He's not attacking the root, he's attacking the branches. If government did
not have the power to dole out favors no one would spend money trying to
influence it. That, however , is incompatible with his worldview. He wants a
strong federal government intervening a wide variety of issues - so that his
will can be imposed upon others (I say his, because it would be odd if he was
fighting so that someone could impose their will on him).

I completely agree with him on all the "corruption" claims, and on how they
get compensated when they leave - there is no disagreement there. Though he
does conflate 2 funding issues: 1. campaign funding 2. personal wealth. His
attack is only focused on #1, whereas #2 also exists and is mentioned in his
talk about former congressmen ending up @ K street or in large corporations.
Nothing in his proposal would address problem #2, for a congressman can pass
all sorts of bullshit laws and then go and work at Disney or Monsanto.

As for being systems thinkers, I agree - and in fact I think that's why
pushing power from the federal to state makes a lot of sense. It increases
stability, allows for experimentation and reduces the effects of corruption.
Personally, I abhor politics because it's all about violence and force and not
about consensus and compromise.
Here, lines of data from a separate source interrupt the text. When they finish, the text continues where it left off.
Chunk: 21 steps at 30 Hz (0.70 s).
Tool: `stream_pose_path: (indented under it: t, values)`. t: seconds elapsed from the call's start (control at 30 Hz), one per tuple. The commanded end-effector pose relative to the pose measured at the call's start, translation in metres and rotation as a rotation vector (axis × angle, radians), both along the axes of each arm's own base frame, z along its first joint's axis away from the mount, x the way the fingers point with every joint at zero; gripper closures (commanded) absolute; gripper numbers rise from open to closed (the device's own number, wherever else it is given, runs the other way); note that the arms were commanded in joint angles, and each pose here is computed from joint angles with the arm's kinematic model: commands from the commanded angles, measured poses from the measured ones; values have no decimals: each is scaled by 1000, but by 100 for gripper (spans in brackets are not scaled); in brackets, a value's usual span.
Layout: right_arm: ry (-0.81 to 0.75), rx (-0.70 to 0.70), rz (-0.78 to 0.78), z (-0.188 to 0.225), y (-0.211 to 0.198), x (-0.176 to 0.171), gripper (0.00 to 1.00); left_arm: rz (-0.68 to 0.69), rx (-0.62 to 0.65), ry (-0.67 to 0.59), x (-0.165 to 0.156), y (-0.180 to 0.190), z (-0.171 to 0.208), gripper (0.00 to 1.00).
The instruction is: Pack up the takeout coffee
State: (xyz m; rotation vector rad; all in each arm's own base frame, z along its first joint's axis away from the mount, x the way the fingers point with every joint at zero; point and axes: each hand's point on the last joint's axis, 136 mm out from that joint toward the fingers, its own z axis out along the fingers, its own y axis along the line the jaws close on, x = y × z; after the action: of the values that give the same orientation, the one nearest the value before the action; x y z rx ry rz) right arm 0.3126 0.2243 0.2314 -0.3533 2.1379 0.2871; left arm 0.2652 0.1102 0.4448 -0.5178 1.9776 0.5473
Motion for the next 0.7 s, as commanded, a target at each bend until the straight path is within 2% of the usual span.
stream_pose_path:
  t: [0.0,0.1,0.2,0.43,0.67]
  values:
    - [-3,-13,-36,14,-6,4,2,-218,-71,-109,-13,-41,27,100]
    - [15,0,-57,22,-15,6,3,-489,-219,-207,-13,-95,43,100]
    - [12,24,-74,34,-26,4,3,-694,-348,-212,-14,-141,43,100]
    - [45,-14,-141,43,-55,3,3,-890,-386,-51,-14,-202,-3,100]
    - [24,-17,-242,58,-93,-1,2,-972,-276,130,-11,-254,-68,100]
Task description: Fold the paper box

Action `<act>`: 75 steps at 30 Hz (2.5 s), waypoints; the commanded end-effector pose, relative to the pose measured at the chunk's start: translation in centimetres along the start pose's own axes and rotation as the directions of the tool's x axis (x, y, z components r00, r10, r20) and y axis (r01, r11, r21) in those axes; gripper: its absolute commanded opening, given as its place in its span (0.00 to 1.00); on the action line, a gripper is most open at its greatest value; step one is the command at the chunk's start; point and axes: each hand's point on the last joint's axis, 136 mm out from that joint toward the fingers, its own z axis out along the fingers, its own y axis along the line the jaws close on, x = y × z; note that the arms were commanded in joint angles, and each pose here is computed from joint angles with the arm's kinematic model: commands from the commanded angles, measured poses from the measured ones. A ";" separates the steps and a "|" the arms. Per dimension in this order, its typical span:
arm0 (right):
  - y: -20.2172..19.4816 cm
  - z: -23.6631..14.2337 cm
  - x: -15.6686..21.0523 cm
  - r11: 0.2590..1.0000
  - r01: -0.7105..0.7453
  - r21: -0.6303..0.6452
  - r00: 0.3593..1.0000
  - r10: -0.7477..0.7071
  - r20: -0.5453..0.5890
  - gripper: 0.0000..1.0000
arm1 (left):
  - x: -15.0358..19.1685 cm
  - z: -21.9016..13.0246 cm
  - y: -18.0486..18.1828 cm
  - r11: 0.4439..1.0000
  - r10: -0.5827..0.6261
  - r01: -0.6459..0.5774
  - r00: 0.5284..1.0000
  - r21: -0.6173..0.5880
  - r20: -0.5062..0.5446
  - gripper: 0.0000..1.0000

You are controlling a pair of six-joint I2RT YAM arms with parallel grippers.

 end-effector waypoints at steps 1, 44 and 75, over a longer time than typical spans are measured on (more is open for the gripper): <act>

Right now, we are stuck with a winner takes
all system with government when everywhere else in our lives we are seeing an
abundance of choice, the book Declaration of Independents has some good ideas
on this topic, if you're interested [http://www.amazon.com/Declaration-
Independents-Libertarian-P...](http://www.amazon.com/Declaration-Independents-
Libertarian-Politics-America/dp/1586489380)

Here's a franklin quote: "When the people find that they can vote themselves
money, that will herald the end of the republic."

------
mr_luc
I think that politicians could be made to hear the Internet's voice here.

Imagine if people started donating to a 'SOPA Supporter Anti-Reelection Fund',
where all donations go to targeting vulnerable SOPA supporters in the next
election.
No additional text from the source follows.